Problem: Copy the data below in full, exactly as it appears.
--------------------
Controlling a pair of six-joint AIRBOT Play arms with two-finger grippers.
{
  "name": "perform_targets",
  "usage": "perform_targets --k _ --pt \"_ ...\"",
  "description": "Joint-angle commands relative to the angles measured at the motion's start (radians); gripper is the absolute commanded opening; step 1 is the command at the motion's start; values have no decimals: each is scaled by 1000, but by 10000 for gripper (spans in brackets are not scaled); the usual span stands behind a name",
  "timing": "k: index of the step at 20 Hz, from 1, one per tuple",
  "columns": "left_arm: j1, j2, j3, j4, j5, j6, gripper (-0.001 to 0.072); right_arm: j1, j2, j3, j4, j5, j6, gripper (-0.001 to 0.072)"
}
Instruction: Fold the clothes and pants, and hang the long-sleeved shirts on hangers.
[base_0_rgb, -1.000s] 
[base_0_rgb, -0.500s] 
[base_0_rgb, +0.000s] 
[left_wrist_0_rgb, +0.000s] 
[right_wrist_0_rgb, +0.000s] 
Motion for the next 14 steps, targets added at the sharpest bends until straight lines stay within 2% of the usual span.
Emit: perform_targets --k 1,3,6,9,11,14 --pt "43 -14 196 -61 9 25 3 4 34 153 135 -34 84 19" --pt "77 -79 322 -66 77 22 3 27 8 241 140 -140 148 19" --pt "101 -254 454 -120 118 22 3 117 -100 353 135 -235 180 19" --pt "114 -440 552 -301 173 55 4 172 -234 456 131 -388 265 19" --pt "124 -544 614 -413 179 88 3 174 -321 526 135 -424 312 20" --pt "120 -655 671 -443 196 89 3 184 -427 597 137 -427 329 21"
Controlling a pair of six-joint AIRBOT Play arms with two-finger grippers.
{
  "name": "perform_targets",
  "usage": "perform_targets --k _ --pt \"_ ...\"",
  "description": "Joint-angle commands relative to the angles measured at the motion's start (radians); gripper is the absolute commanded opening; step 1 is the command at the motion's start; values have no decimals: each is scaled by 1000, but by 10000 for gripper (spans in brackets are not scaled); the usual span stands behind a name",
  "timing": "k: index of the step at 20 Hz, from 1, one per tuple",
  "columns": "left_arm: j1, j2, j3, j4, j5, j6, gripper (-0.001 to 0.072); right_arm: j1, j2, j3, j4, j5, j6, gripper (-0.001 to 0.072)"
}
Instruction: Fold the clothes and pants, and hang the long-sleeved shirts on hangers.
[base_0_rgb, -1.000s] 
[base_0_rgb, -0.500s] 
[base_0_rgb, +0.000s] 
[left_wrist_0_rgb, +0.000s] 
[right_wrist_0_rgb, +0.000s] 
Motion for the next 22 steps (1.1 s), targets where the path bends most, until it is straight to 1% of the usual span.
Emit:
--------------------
Exercise answer:
Controlling a pair of six-joint AIRBOT Play arms with two-finger grippers.
{
  "name": "perform_targets",
  "usage": "perform_targets --k _ --pt \"_ ...\"",
  "description": "Joint-angle commands relative to the angles measured at the motion's start (radians); gripper is the absolute commanded opening; step 1 is the command at the motion's start; values have no decimals: each is scaled by 1000, but by 10000 for gripper (spans in brackets are not scaled); the usual span stands behind a name",
  "timing": "k: index of the step at 20 Hz, from 1, one per tuple",
  "columns": "left_arm: j1, j2, j3, j4, j5, j6, gripper (-0.001 to 0.072); right_arm: j1, j2, j3, j4, j5, j6, gripper (-0.001 to 0.072)"
}
Instruction: Fold the clothes and pants, and hang the long-sleeved shirts on hangers.
[base_0_rgb, -1.000s] 
[base_0_rgb, -0.500s] 
[base_0_rgb, +0.000s] 
[left_wrist_0_rgb, +0.000s] 
[right_wrist_0_rgb, +0.000s] 
Motion for the next 14 steps, targets added at the sharpest bends until straight lines stay within 2% of the usual span.
Emit: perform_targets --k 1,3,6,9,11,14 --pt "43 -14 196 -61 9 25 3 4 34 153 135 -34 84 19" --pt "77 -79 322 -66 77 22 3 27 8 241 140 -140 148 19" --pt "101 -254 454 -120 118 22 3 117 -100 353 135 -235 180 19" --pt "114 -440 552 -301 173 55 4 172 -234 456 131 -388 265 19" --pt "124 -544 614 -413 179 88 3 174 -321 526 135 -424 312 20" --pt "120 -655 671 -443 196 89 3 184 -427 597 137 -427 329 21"
Controlling a pair of six-joint AIRBOT Play arms with two-finger grippers.
{
  "name": "perform_targets",
  "usage": "perform_targets --k _ --pt \"_ ...\"",
  "description": "Joint-angle commands relative to the angles measured at the motion's start (radians); gripper is the absolute commanded opening; step 1 is the command at the motion's start; values have no decimals: each is scaled by 1000, but by 10000 for gripper (spans in brackets are not scaled); the usual span stands behind a name",
  "timing": "k: index of the step at 20 Hz, from 1, one per tuple",
  "columns": "left_arm: j1, j2, j3, j4, j5, j6, gripper (-0.001 to 0.072); right_arm: j1, j2, j3, j4, j5, j6, gripper (-0.001 to 0.072)"
}
Instruction: Fold the clothes and pants, and hang the long-sleeved shirts on hangers.
[base_0_rgb, -1.000s] 
[base_0_rgb, -0.500s] 
[base_0_rgb, +0.000s] 
[left_wrist_0_rgb, +0.000s] 
[right_wrist_0_rgb, +0.000s] 
Motion for the next 22 steps (1.1 s), targets where the path bends most, until it is straight to 1% of the usual span.
Emit:

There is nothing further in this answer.